道場の者も、家族も、真希の友人もいない。廊下の奥を、見知らぬ医師と搬送機が通り過ぎる。世界はこんなにも通常通り動いているのに、自分だけが置き去りにされたようだった。
真希は生きているが、桐子は消え、娘の目は変わった。
何も終わっていない。
父は拳を開いた。
掌には爪の跡が残っていた。無意識に握り込んでいたらしい。
怒りはある。
疑問はもっとある。
そして、父親としての恐怖は、それらよりずっと深いところに沈んでいる。
真希はきっと、桐子を探すと言う。
あの子なら言う。
腹を貫かれたことより、置いていかれたことに怒るだろう。死にかけた自分より、消えた桐子の方を気にするだろう。そういう子に育ったことを誇りに思うべきなのか、頭を抱えるべきなのか、父にはまだ分からなかった。
ただ一つ、決める。
真希が目を覚ました時、嘘はつかない。
言葉は選ぶ。
順番も考える。
だが、桐子が消えたことを、父の都合で隠し続けることはしない。
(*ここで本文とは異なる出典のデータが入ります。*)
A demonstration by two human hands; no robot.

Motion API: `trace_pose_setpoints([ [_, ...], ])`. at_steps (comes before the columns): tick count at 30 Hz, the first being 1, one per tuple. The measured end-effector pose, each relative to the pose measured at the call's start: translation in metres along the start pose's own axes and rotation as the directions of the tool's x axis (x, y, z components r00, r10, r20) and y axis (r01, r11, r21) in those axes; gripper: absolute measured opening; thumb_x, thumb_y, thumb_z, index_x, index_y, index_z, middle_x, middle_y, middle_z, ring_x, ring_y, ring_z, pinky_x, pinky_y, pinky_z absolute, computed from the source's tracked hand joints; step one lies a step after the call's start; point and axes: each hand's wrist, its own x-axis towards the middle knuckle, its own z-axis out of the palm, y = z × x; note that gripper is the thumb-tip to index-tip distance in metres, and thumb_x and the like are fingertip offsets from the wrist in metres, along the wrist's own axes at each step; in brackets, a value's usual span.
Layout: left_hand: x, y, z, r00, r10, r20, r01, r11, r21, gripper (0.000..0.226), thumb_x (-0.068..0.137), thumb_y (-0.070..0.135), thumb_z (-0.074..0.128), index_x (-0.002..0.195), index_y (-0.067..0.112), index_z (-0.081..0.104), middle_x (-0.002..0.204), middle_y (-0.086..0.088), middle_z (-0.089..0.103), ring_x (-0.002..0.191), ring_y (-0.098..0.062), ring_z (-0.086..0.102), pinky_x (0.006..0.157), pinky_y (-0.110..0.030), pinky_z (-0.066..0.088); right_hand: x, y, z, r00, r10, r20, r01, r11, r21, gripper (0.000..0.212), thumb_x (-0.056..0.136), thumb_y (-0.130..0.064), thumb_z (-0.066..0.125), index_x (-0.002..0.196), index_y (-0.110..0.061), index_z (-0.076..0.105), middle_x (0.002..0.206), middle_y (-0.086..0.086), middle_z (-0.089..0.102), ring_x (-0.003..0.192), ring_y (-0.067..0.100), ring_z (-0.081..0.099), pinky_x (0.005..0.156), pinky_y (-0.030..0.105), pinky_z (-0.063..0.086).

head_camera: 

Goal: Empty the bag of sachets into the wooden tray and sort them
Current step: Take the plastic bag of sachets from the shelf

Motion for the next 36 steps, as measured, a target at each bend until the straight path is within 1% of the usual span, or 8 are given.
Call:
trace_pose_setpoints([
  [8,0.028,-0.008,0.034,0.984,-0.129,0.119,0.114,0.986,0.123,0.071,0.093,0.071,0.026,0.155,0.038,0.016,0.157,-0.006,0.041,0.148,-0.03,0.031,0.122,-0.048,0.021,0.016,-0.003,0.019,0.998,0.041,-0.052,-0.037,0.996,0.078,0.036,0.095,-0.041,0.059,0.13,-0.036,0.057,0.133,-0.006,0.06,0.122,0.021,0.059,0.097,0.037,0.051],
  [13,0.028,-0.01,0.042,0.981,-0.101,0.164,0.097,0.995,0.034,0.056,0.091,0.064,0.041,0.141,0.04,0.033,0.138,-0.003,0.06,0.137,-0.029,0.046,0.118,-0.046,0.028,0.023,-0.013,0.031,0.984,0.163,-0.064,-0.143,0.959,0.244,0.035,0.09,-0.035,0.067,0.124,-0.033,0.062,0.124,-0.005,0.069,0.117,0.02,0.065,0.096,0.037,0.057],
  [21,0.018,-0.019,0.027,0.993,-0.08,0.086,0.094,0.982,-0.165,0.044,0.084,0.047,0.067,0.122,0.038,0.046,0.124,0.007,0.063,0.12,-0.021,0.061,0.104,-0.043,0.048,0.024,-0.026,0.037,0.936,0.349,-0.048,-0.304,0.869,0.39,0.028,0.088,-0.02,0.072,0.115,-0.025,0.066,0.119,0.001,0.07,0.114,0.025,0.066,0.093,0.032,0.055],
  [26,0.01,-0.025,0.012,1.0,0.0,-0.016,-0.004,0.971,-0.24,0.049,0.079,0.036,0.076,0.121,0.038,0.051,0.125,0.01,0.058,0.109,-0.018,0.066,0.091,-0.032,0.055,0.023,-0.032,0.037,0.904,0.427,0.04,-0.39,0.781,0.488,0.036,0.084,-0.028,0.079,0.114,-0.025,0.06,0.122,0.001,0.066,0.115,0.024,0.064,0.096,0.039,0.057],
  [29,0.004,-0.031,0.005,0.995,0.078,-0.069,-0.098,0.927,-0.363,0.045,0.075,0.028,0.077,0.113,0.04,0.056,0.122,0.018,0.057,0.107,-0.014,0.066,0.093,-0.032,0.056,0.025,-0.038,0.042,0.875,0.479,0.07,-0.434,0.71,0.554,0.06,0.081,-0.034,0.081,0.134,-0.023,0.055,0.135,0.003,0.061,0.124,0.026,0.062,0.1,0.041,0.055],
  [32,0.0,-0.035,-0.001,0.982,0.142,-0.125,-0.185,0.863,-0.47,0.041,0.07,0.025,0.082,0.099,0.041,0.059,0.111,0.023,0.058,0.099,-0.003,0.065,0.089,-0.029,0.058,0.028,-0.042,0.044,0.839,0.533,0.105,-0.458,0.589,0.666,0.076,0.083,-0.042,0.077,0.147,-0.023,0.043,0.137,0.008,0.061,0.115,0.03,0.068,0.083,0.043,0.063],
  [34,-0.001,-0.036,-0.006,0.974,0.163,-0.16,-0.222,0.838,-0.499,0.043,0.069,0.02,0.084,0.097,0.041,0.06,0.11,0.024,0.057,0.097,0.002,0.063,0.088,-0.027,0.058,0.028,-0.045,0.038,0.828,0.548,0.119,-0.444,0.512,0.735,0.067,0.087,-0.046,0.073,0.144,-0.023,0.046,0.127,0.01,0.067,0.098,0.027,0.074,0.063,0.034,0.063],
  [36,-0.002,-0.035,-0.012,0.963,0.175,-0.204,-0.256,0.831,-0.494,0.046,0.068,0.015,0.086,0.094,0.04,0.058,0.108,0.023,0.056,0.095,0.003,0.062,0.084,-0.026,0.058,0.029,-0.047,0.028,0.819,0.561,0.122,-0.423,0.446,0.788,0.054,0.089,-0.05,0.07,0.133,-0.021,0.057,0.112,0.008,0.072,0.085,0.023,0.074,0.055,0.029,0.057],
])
武術家として生きる娘に、現実を伏せて守ったふりをするのは違う。
父は病室の扉へ戻った。
小さな窓から中を見る。
真希は眠っていて、顔色は悪いが、呼吸はある。胸が静かに上下している。
生きている。
その事実を、もう一度胸に入れる。
「未熟だったな」
誰に向けた言葉か、自分でも分からなかった。
真希か。
桐子か。
それとも、何も見抜けなかった自分か。
父は扉の横に立ち、目を閉じた。
怒りは急がなくていい。
まずは、疑問を抱えたまま立っていよう。
真希が次に目を開ける時、そこにいるために。